The Governor wouldn't say if asset purchases will end before interest rates rise, a debate that has emerged in other countries where central banks are moving ahead with QE amid rising inflation. The BOC's holdings of federal government bonds climbed to 44% of total issuance, a stockpile that, as it grew, as led to investor complaints about possible trading frictions.
THIRD ROUND OF TAPERING
The BOC's third taper from the original CAD5 billion pace underlines the economy's recovery, with Macklem telling reporters there was a "strong consensus" among bank officials about the rebound's strength.
Comments about re-investing proceeds of maturing debt are in line with a March speech by Deputy Governor Toni Gravelle laying out the idea of stabilizing the balance sheet. Total assets have already shrunk with the repos and treasury bills the BOC bought last year to fight a trading squeeze rolling off the books.
The BOC's stockpile of bonds is nearing the point where maturing assets will become a bigger influence over the size of the balance sheet, the BOC suggested in its Monetary Policy Report, without elaborating. It's unclear what pace of QE would be needed to hold the value of a balance sheet that has shrunk to CAD485 billion from a peak of CAD575 billion in March. Before the pandemic, the balance sheet was just CAD120 billion, thanks to Canada avoiding QE purchases in the 2008 global financial crisis.
Former BOC Governor David Dodge told MNI in April that Macklem would keep tapering to avoid distorting fixed-income markets. Other former officials had told MNI the pace of the rebound justified moves like today's and a path to ending QE, or at least net new purchases, later this year.
SETTING RATE-HIKE STAGE
Today analysts at Bank of Montreal, Desjardins and ING said QE will largely wind down around the end of this year. Shrinking QE also solidifies predictions the BOC will meet its guidance of a rate hike in the second half of next year, if not a little sooner. Trading in BAX contracts suggests a 61% chance an increase could come by next March.

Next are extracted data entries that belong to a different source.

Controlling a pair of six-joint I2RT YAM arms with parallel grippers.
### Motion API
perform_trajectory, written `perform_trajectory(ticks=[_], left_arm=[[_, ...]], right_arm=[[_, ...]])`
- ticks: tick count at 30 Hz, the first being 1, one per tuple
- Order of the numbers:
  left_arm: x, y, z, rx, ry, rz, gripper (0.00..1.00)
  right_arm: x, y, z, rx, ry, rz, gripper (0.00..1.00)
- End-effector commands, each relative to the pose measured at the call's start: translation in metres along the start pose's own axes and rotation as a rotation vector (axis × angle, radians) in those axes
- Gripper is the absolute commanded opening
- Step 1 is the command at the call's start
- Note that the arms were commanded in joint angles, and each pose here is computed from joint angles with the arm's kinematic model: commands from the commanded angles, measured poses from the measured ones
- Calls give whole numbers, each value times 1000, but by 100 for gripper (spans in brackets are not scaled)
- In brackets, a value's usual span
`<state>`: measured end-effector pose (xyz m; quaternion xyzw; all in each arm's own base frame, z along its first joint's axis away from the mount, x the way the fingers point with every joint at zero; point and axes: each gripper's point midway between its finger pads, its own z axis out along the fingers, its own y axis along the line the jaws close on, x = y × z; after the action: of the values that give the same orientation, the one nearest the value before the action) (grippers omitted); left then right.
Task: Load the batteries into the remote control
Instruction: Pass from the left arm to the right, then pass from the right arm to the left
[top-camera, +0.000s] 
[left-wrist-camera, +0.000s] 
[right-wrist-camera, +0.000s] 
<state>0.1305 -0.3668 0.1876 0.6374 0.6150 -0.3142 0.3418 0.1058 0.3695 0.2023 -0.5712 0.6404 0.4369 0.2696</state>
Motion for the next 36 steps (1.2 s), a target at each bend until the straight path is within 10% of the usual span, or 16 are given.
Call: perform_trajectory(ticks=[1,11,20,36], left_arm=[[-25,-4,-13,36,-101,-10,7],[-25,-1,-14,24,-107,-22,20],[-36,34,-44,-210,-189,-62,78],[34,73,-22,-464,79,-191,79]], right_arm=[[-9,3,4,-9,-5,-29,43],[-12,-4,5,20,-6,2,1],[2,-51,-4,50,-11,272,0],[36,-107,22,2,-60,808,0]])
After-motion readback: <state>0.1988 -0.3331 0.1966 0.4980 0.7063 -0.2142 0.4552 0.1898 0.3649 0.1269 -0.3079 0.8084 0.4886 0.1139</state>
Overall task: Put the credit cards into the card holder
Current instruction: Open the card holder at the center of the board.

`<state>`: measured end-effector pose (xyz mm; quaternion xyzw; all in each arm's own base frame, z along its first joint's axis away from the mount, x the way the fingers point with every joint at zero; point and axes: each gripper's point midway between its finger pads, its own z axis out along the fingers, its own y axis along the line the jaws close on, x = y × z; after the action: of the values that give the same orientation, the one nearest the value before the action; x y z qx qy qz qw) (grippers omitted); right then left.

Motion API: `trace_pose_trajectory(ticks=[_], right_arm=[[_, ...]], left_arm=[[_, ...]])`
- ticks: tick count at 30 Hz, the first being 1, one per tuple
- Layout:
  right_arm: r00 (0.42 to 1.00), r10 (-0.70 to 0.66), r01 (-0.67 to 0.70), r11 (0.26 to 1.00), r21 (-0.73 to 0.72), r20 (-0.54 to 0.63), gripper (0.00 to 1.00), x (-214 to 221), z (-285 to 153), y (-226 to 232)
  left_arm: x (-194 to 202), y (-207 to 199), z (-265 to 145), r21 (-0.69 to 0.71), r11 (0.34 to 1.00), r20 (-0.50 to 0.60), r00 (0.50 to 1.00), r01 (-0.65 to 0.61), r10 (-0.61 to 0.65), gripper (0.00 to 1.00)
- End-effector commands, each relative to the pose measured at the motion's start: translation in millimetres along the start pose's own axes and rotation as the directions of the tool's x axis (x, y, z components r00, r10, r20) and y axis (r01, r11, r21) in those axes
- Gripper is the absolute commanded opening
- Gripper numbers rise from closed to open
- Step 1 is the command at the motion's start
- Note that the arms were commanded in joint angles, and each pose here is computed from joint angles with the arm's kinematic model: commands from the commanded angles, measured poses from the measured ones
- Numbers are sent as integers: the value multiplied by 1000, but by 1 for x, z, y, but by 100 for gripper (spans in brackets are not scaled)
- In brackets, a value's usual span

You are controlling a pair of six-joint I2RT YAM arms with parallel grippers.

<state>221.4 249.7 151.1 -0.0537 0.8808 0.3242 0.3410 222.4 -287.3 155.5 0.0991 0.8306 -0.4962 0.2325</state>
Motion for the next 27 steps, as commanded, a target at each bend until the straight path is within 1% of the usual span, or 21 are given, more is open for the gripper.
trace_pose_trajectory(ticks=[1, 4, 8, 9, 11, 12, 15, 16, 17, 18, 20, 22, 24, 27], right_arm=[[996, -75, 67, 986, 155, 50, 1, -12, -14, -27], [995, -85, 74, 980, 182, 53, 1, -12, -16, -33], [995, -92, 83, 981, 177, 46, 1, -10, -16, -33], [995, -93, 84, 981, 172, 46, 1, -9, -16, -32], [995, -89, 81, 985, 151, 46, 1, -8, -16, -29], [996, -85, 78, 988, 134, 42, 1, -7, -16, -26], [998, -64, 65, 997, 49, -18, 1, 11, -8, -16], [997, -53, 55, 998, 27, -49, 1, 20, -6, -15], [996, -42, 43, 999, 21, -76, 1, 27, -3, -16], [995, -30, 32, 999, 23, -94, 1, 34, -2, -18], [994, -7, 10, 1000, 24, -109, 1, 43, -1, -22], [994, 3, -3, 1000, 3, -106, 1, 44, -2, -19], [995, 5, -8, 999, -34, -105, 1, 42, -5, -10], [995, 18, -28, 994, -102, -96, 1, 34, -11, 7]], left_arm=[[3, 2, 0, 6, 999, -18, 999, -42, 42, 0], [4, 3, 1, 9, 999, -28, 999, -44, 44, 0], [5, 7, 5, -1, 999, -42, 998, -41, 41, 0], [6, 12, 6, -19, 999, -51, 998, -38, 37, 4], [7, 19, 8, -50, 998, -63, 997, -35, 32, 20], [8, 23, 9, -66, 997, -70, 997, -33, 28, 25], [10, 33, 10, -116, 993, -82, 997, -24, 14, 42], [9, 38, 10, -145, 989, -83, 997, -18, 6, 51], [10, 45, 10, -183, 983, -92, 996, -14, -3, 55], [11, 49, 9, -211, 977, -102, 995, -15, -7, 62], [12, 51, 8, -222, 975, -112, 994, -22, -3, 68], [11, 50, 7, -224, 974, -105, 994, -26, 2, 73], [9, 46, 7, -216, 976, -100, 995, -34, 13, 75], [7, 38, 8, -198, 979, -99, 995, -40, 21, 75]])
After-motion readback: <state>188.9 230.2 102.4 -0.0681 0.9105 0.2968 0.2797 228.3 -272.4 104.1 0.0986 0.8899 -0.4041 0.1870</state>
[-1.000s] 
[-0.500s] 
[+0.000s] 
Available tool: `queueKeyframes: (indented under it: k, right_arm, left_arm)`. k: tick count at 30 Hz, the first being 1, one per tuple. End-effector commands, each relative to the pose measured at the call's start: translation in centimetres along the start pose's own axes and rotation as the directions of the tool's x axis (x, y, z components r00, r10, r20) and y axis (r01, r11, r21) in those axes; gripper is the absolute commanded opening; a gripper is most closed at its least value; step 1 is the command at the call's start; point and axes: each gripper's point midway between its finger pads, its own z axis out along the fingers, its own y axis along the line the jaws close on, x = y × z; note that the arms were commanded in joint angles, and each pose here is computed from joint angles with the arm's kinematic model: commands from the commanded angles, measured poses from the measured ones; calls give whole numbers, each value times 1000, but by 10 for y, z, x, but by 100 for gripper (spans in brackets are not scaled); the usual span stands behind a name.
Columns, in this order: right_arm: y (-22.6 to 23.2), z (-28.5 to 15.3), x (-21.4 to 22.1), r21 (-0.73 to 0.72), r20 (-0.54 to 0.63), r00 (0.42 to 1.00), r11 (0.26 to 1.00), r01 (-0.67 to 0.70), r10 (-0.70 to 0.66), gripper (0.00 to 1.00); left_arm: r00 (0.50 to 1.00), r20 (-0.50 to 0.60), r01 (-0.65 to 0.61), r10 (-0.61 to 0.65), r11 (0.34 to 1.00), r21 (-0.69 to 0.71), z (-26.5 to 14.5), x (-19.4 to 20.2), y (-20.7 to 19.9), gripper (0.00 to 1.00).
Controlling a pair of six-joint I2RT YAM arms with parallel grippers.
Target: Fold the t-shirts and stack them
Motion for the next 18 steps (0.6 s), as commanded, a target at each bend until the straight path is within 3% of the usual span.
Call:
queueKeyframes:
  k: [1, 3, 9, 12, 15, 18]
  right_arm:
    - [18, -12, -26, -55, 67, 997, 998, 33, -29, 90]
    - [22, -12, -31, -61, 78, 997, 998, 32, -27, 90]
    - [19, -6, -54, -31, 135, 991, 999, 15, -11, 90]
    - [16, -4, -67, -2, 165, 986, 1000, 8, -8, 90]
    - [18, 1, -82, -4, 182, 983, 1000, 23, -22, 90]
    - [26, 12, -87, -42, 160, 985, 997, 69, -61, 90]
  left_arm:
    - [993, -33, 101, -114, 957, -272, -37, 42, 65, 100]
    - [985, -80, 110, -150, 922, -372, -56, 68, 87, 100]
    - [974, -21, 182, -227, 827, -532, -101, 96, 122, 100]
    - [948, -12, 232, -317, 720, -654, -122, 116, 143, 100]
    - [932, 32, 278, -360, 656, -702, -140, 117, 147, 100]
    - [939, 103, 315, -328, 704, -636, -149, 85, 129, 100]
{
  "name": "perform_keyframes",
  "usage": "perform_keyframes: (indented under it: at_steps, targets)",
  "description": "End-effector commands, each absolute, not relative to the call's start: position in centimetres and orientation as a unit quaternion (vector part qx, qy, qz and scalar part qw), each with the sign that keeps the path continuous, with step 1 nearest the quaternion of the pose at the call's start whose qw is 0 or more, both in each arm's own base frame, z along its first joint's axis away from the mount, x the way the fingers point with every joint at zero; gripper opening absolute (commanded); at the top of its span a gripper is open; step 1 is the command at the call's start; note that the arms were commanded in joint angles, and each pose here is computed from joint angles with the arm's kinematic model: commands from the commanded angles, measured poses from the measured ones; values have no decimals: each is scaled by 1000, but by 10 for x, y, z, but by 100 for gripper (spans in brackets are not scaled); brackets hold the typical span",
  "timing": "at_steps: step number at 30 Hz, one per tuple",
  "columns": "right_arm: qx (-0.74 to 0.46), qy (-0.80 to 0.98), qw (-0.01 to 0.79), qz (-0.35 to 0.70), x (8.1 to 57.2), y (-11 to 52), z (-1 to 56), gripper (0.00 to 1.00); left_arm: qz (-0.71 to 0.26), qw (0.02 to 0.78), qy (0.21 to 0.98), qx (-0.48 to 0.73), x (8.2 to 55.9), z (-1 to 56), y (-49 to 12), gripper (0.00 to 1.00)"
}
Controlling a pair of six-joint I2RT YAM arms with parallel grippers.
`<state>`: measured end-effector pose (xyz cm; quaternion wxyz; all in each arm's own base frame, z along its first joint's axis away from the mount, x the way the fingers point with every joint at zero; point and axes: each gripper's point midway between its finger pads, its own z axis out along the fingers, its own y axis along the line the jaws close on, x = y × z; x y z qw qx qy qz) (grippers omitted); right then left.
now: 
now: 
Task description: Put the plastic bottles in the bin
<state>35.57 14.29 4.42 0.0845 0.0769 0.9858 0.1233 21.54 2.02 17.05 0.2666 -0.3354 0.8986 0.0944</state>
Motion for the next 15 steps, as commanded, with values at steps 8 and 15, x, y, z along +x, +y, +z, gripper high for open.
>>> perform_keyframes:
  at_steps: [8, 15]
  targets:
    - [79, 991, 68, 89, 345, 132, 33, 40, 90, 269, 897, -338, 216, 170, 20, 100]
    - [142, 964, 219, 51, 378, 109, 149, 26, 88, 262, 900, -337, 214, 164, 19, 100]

"We expect the tapering process to continue apace, with the Bank winding down its QE by early next year. This will set the stage for rate hikes," Bank of Montreal chief economist Doug Porter wrote in a research note. "While the perception is that the Bank is quite hawkish, especially compared with the Fed, we ultimately expect very little daylight between the two banks when it comes to rate hike timing," given the depths of Canada's pandemic slump, he said.
Governor Macklem also said changes to asset purchases would be gradual and stressed it depends on the recovery coming along about as the BOC projected. Earlier in the pandemic the BOC had said it would maintain QE until the economic recovery was well underway, and Gravelle in March said reinvesting assets would be "easing our foot off the accelerator, not hitting the brakes."
Macklem also told reporters that removing stimulus will be conditioned by the BOC's single mandate to reach 2% inflation, even as he's watching for a broad job recovery. "We have one target, and that's inflation," he said.